How developers create cinematics

You might assume that cutscenes are a simple piece of game development, without all that pesky interaction. this is not the case. in fact, examining the production process for cutscenes reveals a messy truth underlying most games—the inherent risk accompanying their nonlinear development. 

“For us, the cutscenes were written months before the gameplay was finalised, so we were writing these cinematic beats of high tension and emotional fulfillment... when all the lead-up to those moments hadn’t even been conceptualised yet,” says Dead Rising 4 writer Shannon Campbell. “We had a map and we knew the rough destinations we wanted to hit, but the road we’d take to get there was a complete mystery.” 

This process is not atypical, as corroborated by Assassin’s Creed III and Far Cry 4 creative director Alex Hutchison. “Usually you want to lock the script as late as possible,” he says, “so it can respond to changes in design and missions effectively. But you need a draft script and a strong sense of the narrative early so you can make sure everything will fit together.” 

In large projects, due to the need to integrate elements from actor performances to the latest rendering tech, once a cutscene is built, changes range from expensive to impossible. “Every change costs more the later in the process you ask for it,” says Hutchison. “Changing a whole story on day one costs nothing because you’ve invested nothing, but changing something in the last month is not only very expensive, it’s probably impossible unless it’s a straight cut.” Campbell calls out performance capture as an example of flexibility restricting as time goes on. “Depending on how much money and production time you’re dropping on cutscenes, once a scene is performed and captured, there’s not much editing you can do to the actual physical performance.”

While cutscenes are being written and conceived, it falls to artists like Alex Kanaris-Sotiriou to begin seeing whether they’ll even work. “The concepting stage for cutscenes generally begins early in a project once the core gameplay and broad narrative/event arc have been established,” Kanaris-Sotiriou says. “Most productions will want their cutscenes blocked out in some form for alpha (where the game is playable from start to finish using placeholder assets). The cutscenes at this point may be video animatics (moving storyboards) or implemented in a crude fashion with rough camera shots, sliding ‘T-pose’ characters and placeholder robo-dialogue.” Previsualisation, or ‘previs’, fits neatly into this process, combining 2D and 3D assets to block out scenes before the resources are dedicated to fully realise them. 

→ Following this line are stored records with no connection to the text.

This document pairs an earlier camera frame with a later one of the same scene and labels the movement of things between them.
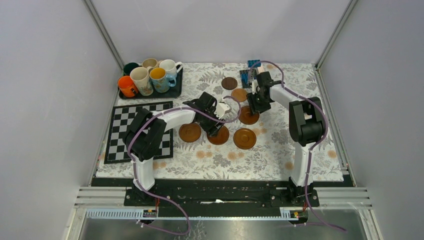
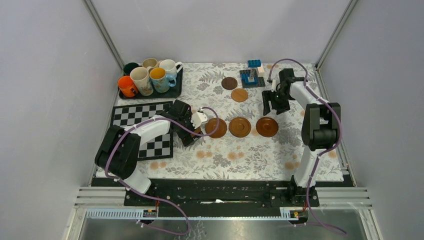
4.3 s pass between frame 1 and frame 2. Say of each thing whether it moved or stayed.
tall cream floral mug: stayed
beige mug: stayed
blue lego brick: stayed
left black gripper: moved
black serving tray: stayed
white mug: stayed
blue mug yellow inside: stayed
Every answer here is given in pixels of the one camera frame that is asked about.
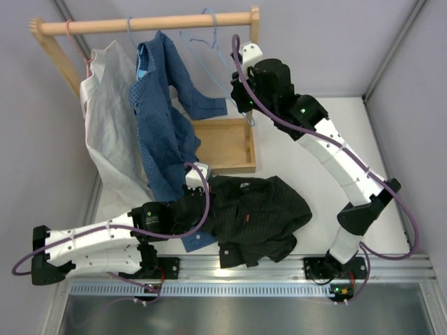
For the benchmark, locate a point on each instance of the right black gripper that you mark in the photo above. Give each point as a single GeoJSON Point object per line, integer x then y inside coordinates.
{"type": "Point", "coordinates": [239, 87]}

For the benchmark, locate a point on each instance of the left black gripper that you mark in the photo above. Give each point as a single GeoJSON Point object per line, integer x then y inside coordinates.
{"type": "Point", "coordinates": [188, 191]}

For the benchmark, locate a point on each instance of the light blue hanger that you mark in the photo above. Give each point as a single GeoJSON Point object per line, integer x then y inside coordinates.
{"type": "Point", "coordinates": [222, 67]}

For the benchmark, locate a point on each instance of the black pinstriped shirt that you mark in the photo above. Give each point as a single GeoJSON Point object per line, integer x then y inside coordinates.
{"type": "Point", "coordinates": [253, 218]}

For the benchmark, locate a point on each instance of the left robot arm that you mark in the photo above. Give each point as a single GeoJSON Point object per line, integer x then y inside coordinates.
{"type": "Point", "coordinates": [121, 245]}

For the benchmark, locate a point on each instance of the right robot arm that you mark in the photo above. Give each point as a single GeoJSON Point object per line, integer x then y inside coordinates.
{"type": "Point", "coordinates": [267, 87]}

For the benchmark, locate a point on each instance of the blue checked shirt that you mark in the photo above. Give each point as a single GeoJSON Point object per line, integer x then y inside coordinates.
{"type": "Point", "coordinates": [165, 103]}

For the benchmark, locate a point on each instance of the white shirt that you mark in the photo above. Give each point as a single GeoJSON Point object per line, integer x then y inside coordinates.
{"type": "Point", "coordinates": [111, 130]}

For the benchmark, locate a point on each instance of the blue hanger holding shirt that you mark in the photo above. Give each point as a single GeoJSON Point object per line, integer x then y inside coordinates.
{"type": "Point", "coordinates": [132, 35]}

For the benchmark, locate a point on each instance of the wooden clothes rack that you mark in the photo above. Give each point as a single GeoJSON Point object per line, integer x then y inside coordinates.
{"type": "Point", "coordinates": [227, 144]}

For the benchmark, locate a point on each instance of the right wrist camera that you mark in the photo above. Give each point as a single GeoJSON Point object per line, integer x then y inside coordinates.
{"type": "Point", "coordinates": [249, 54]}

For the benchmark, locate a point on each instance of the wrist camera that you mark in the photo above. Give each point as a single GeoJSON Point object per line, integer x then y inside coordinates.
{"type": "Point", "coordinates": [249, 54]}
{"type": "Point", "coordinates": [197, 174]}

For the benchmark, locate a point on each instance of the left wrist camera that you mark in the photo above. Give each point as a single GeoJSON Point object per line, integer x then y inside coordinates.
{"type": "Point", "coordinates": [197, 174]}

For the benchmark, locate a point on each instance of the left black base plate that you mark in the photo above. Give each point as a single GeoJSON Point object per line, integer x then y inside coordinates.
{"type": "Point", "coordinates": [164, 268]}

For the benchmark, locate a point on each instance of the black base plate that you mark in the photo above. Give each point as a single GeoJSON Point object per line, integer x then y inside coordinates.
{"type": "Point", "coordinates": [328, 268]}
{"type": "Point", "coordinates": [164, 268]}

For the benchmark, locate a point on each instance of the white slotted cable duct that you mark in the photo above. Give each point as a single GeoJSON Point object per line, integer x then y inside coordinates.
{"type": "Point", "coordinates": [115, 289]}

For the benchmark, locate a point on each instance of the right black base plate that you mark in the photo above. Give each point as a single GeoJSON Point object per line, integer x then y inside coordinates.
{"type": "Point", "coordinates": [328, 268]}

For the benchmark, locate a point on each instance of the pink wire hanger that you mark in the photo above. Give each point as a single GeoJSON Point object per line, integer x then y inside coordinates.
{"type": "Point", "coordinates": [87, 59]}

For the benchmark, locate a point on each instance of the aluminium mounting rail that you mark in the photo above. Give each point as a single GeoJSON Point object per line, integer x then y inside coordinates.
{"type": "Point", "coordinates": [206, 268]}

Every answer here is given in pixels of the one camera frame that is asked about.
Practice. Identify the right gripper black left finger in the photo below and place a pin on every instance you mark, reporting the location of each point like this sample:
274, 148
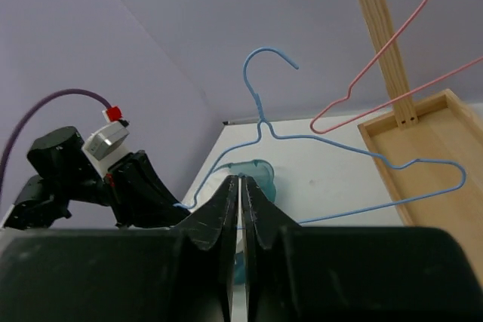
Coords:
184, 273

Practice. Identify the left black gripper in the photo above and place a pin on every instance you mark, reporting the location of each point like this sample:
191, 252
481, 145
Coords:
137, 195

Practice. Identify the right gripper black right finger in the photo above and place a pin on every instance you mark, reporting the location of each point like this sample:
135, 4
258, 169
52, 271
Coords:
326, 273

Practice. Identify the pink wire hanger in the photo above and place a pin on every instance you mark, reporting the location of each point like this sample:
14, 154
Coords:
384, 39

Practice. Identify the white garment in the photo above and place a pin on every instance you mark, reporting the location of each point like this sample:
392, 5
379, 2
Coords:
206, 191

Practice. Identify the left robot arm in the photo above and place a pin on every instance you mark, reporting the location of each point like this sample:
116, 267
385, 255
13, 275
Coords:
64, 174

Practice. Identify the teal plastic tray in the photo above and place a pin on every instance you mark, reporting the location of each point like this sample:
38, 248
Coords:
264, 175

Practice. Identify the wooden clothes rack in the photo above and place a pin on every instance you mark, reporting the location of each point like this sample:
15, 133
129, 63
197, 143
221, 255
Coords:
439, 126

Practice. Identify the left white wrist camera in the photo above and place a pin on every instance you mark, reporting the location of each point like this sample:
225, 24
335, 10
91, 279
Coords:
105, 147

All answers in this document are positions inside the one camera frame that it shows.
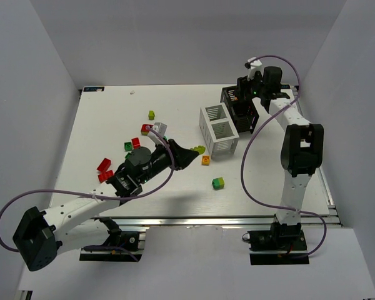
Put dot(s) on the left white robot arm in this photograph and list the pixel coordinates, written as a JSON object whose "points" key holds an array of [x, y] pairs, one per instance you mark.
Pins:
{"points": [[43, 235]]}

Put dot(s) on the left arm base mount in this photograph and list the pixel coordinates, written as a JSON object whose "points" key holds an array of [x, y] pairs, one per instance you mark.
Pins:
{"points": [[119, 245]]}

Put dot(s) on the lime small lego brick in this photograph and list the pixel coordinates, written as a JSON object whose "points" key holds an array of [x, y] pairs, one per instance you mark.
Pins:
{"points": [[151, 115]]}

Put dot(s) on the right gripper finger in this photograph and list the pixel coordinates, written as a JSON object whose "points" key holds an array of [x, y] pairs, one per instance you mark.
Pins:
{"points": [[242, 83], [242, 95]]}

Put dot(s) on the green square lego brick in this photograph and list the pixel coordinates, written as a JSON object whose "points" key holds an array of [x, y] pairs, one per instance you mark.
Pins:
{"points": [[128, 146]]}

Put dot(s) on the green lime lego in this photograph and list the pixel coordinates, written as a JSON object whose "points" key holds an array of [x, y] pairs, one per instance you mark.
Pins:
{"points": [[218, 183]]}

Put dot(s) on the white slotted container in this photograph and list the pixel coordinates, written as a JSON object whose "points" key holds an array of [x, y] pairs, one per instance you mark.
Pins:
{"points": [[218, 130]]}

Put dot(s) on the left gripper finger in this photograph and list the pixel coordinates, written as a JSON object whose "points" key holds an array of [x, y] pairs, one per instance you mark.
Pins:
{"points": [[181, 153], [181, 162]]}

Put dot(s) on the red lime rounded lego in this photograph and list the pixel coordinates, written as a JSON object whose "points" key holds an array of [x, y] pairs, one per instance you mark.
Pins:
{"points": [[146, 129]]}

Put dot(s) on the left blue label sticker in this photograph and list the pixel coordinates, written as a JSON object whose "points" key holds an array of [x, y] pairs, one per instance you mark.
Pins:
{"points": [[93, 89]]}

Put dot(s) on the lime green lego plate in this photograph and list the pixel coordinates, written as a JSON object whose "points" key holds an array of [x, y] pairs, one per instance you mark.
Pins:
{"points": [[199, 149]]}

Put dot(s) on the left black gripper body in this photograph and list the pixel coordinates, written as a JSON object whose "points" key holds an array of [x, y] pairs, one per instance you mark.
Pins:
{"points": [[172, 155]]}

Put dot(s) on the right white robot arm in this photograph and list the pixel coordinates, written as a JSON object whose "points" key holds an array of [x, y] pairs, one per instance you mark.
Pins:
{"points": [[302, 146]]}

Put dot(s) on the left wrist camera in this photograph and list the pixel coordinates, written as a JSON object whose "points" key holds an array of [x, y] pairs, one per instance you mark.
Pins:
{"points": [[159, 128]]}

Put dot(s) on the red lego brick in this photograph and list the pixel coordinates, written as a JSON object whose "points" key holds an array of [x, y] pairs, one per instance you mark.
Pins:
{"points": [[104, 176], [104, 165]]}

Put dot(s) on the black slotted container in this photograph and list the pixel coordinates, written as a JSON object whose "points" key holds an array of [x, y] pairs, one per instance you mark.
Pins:
{"points": [[243, 112]]}

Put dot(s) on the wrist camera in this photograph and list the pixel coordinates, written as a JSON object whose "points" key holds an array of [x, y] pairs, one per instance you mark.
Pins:
{"points": [[159, 128], [253, 65]]}

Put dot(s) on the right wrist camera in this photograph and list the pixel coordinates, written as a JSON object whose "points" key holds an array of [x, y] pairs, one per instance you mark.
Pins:
{"points": [[253, 65]]}

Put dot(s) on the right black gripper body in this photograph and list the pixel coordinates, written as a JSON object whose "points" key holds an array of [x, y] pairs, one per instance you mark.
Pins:
{"points": [[243, 89]]}

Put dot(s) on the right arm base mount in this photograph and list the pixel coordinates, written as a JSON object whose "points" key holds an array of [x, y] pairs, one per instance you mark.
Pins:
{"points": [[280, 245]]}

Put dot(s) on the orange small lego brick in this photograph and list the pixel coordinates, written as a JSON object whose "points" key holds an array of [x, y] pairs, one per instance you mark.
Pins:
{"points": [[205, 161]]}

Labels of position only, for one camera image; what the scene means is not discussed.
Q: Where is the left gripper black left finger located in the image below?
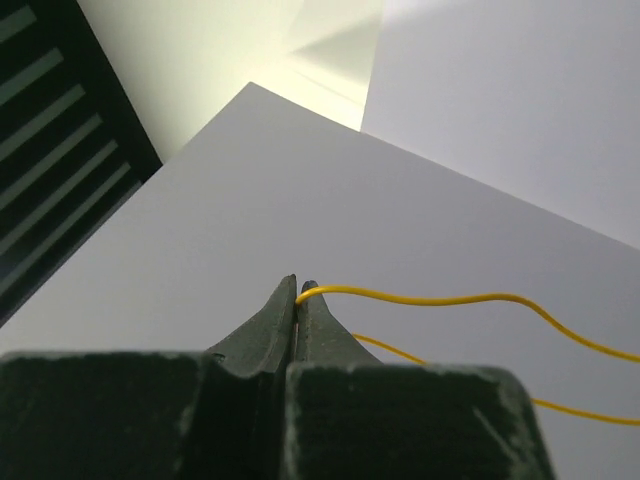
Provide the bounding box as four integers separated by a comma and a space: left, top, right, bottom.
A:
1, 275, 297, 479

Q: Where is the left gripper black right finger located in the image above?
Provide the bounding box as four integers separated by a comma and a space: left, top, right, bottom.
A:
284, 282, 555, 479

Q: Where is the dark louvered ceiling vent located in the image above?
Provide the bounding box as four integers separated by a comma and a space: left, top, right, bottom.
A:
1, 1, 161, 320

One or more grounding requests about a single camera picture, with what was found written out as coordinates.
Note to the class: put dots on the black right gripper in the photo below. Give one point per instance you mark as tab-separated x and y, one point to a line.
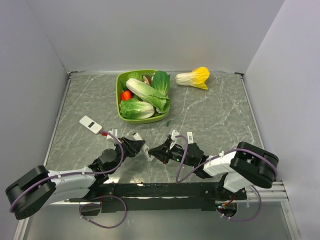
160	151

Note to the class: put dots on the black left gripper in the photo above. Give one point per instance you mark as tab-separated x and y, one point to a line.
132	147

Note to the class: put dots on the white remote battery cover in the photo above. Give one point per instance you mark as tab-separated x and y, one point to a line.
190	137

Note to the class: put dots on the slim white remote control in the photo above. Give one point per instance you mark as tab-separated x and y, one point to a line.
145	148

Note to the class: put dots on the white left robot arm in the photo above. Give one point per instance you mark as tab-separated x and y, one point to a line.
40	186

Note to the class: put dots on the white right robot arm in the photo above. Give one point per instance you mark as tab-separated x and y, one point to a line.
243	166

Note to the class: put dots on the wide white remote control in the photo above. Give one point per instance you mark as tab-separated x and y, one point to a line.
91	125

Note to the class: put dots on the green plastic bowl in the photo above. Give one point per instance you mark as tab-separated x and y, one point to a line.
119	89

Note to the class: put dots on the white green cabbage toy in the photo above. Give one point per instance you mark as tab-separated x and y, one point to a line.
134	109

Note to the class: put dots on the orange pepper toy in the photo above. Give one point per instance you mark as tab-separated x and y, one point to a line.
126	95

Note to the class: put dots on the brown mushroom toy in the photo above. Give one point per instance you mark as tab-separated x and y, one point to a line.
147	80

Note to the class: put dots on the green bok choy toy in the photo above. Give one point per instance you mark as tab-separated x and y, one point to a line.
161	82

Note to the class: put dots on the green leafy lettuce toy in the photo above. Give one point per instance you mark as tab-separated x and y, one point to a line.
131	75

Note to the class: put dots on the yellow napa cabbage toy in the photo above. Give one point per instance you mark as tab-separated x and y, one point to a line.
197	78

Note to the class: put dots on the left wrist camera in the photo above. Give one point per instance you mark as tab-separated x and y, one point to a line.
110	135

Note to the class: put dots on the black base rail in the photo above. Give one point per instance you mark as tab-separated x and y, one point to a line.
162	196

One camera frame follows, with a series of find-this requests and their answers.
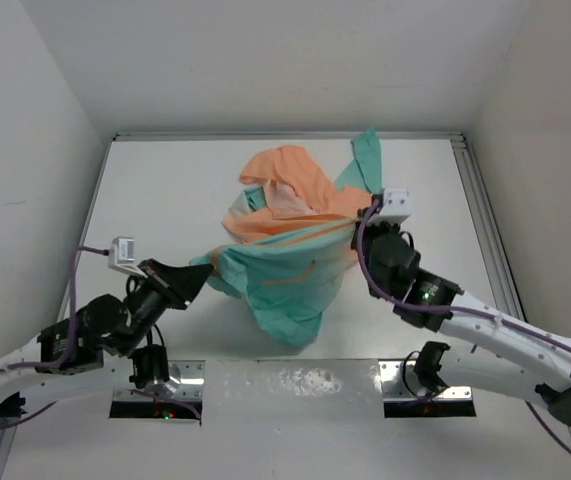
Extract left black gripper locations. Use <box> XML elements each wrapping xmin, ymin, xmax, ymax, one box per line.
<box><xmin>121</xmin><ymin>256</ymin><xmax>215</xmax><ymax>354</ymax></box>

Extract orange and teal jacket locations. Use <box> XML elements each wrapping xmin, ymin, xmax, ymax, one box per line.
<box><xmin>190</xmin><ymin>129</ymin><xmax>382</xmax><ymax>349</ymax></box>

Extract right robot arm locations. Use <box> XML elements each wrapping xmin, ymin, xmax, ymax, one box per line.
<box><xmin>351</xmin><ymin>195</ymin><xmax>571</xmax><ymax>428</ymax></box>

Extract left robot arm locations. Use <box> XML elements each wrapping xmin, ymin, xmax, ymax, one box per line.
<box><xmin>0</xmin><ymin>259</ymin><xmax>214</xmax><ymax>430</ymax></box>

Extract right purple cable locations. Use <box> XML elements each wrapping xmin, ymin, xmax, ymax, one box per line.
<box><xmin>354</xmin><ymin>197</ymin><xmax>571</xmax><ymax>471</ymax></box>

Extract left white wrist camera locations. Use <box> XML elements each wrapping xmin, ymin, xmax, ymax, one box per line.
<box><xmin>107</xmin><ymin>236</ymin><xmax>145</xmax><ymax>277</ymax></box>

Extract aluminium frame rail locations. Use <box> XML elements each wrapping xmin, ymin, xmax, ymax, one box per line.
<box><xmin>92</xmin><ymin>131</ymin><xmax>521</xmax><ymax>315</ymax></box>

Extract metal base plate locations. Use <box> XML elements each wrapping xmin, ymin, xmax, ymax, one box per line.
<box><xmin>110</xmin><ymin>357</ymin><xmax>475</xmax><ymax>402</ymax></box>

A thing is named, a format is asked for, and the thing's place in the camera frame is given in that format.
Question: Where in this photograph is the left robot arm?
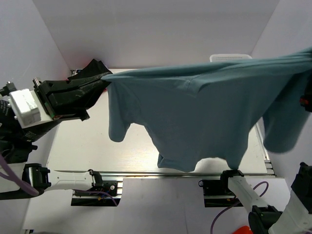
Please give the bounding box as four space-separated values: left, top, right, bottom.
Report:
0 75 109 200

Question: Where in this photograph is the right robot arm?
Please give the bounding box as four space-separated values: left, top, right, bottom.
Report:
220 84 312 234

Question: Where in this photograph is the black folded t-shirt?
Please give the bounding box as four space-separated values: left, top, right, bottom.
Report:
67 59 112 80

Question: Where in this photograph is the orange object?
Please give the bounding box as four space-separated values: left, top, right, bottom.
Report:
233 226 253 234

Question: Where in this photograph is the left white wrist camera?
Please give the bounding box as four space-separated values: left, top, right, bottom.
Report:
8 89 41 128

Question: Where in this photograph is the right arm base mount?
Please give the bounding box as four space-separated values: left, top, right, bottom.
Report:
198 180 243 208

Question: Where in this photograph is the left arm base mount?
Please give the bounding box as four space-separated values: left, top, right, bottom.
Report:
71 179 123 207

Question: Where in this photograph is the white plastic basket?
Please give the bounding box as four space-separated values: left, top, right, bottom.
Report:
210 54 252 62

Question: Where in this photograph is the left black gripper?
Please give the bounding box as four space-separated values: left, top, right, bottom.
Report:
13 71 112 142

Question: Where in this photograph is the teal blue t-shirt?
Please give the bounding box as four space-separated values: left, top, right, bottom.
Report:
102 48 312 172

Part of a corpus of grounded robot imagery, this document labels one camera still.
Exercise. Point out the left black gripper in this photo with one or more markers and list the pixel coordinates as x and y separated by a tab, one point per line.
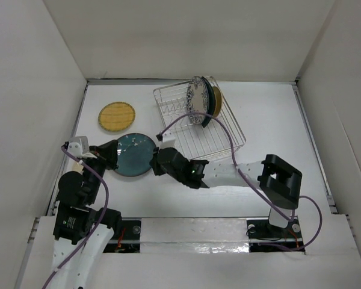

As development accelerates, designers have to get crafty—particularly in cases where cutscenes are shown in-engine. James Henley, a former cinematic designer at BioWare, reveals some shortcuts necessary to get the sheer amount of dramatic content needed into Jade Empire, Dragon Age: Origins, and Mass Effect: “Working with pre-existing animations, we often altered blend weights on animations or used small parts of a longer animation that may imply an entirely different action when viewed out of context. … Non-standard movement was often implied by cobbling starts and ends of other animations together and carefully managing camera motion and cuts to imply action.”

Salarian cinema

Once a cutscene is produced, it falls to people like Michael Elliot—a former content QA tester on Mass Effect 3—to ensure everything runs smoothly. Sometimes, this requires viewing the same scene multiple times. One day, this culminated in an attempt to track an issue with the final confession of Mordin Solus. “There is a moment, near the end of the scene,” Elliot recounts, “where Mordin cuts off Shepard mid-argument and yells, ‘I made a mistake!” Then there’s a beat where Mordin calms himself and says again, “I made a mistake.’ ... During one of my playthroughs when I was testing the scene my PC hitched and Mordin’s beat between the two lines was missing. Without it that pivotal moment felt wrong, it felt rushed, you don’t get to see Mordin came to terms with what he is saying. 

“Seeing how [those] few seconds of silence made all the difference in that scene made me realise how much attention went into creating the game, and how much I enjoyed what I was doing.”

That’s what all of this work from all of these people ultimately hopes to achieve. A two-second pause that, for the player, will mean everything.

Developer favourites

Alex Kanaris-Sotiriou, Polygon Treehouse

Kanaris-Sotiriou appreciates how the Governor’s Mansion brawl in the Secret of Monkey Island uses sound effects and Batman-like captions to capture the player’s imagination.

Jake Rodkin, Valve

Rodkin recalls how the opening of Full Throttle straddled the technology gap facing adventure games with confidence, mixing pixel characters with 3D motorcycles and cars.

Sean Oxspring

Oxspring reflects on the shocking fall of Prince Arthas in Warcraft III, depicted in the purging of Stratholme.“I remember being like, ‘I understand why but jeez there’s got to be a better way?’”

Chella Ramanan, 3-Fold Games

Ramanan spotlighted a scene of Aya jumping into Bayek’s arms in Assassin’s Creed Origins, noting the rarity of people of colour being depicted as sexy, strong, intelligent and in love.